Category Archives: Writing Craft

A short post about drafts and editing

 

In pictures (some moving) because I really should be editing.

 

I’ve just finished the first draft of the next book.

There was lots of this

Everyword

And now I have a first draft full of all the words. Some of it makes sense. Some of it…

nooooooooot so much.

So…

Hold my purse

It’s time to edit. I have printed it out, I have a notebook to make notes and a pen to decorate the margins in doodles err I mean edit.

tumblr_mq52igRo4v1rnvzfwo1_400

 

I will read through the whole thing and try to make it better. Basically in this scenario there are two me’s. Beckett me and Castle me. (Editor brain and Snowflake brain)

dont ruin my story with your logic

But in the end it isn’t ruined. It’s made better. I hope.

And that is my editing process.

 

Actually there is a lot more to it than that but this is the basic premise and I should be editing, not doing blog posts about editing.

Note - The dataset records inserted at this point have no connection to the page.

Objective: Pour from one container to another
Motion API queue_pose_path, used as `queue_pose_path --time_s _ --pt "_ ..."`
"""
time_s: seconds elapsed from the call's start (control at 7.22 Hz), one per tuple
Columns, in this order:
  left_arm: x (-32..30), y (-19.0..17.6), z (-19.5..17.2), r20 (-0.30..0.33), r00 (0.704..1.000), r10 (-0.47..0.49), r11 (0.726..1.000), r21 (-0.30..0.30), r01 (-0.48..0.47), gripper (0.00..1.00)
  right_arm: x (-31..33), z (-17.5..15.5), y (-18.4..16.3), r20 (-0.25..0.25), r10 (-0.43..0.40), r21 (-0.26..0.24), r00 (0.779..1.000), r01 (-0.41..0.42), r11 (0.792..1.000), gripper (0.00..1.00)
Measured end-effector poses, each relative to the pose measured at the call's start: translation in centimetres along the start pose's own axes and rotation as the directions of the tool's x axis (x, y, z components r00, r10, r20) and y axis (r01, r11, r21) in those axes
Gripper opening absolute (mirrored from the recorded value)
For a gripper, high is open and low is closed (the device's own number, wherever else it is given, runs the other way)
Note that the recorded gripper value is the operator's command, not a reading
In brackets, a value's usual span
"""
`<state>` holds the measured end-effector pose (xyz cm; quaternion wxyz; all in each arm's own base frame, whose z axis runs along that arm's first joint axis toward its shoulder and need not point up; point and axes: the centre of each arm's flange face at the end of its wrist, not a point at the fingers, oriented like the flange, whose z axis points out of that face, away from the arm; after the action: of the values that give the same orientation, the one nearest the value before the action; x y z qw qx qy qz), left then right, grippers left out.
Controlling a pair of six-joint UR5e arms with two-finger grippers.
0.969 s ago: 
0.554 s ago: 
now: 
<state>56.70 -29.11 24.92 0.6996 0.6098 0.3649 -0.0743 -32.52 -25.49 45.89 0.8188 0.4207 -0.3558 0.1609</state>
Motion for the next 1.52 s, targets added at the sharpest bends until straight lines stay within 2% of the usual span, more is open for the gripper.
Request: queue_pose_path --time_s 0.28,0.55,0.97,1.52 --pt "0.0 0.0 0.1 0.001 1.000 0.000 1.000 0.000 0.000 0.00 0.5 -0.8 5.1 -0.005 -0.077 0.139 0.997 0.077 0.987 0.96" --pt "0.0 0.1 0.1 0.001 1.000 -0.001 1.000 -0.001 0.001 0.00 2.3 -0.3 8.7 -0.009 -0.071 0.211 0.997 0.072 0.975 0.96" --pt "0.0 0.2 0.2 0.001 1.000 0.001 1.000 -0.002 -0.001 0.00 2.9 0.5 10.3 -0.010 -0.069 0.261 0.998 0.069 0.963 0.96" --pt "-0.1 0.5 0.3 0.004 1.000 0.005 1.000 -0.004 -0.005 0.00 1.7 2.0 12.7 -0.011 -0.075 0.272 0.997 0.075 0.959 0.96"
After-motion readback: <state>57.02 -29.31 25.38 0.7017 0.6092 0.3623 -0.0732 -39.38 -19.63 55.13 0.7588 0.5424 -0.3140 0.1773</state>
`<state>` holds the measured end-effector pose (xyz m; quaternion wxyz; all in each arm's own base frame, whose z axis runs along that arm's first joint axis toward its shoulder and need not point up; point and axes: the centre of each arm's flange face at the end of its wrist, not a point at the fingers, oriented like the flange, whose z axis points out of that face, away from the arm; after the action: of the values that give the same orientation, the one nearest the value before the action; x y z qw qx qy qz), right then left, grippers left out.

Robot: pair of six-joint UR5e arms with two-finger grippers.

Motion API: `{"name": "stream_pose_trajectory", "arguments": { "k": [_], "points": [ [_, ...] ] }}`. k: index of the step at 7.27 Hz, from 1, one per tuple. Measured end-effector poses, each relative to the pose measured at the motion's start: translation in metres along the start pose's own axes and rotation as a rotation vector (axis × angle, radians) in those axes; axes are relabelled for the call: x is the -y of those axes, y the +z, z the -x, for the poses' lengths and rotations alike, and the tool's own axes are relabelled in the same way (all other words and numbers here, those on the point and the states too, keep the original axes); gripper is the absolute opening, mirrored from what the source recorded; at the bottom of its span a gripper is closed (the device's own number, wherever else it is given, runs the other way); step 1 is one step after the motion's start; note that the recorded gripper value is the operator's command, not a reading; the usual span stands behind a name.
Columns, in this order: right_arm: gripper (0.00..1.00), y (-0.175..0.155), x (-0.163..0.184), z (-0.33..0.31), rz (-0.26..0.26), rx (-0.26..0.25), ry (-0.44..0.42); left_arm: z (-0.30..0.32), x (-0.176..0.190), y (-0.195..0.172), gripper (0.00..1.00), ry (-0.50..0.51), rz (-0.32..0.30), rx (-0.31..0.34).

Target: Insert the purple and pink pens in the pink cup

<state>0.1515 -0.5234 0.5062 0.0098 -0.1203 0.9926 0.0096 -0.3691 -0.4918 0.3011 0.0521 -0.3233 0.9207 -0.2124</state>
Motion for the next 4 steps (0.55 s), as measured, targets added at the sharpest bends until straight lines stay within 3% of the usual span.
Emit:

But blog posts with little moving pictures are sooooooooooo much more fun.

(Oh and I totally stole these gifs and images from all over the internet).

Backups and researchiness

First of all I want to give thanks to Dropbox.

I work out of my dropbox folder these days and thank goodness I do. At the end of my last round of edits I decided to read through the completed file on my tablet, which in its infinite Androidy wisdom (NOT) decided it should strip out every quotation mark, apostrophe, dash and ellipsis from the entire file.

I’ll just give that a moment to sink in…

Every. Single. One.

I discovered it on Sunday morning. The edits were due on Monday.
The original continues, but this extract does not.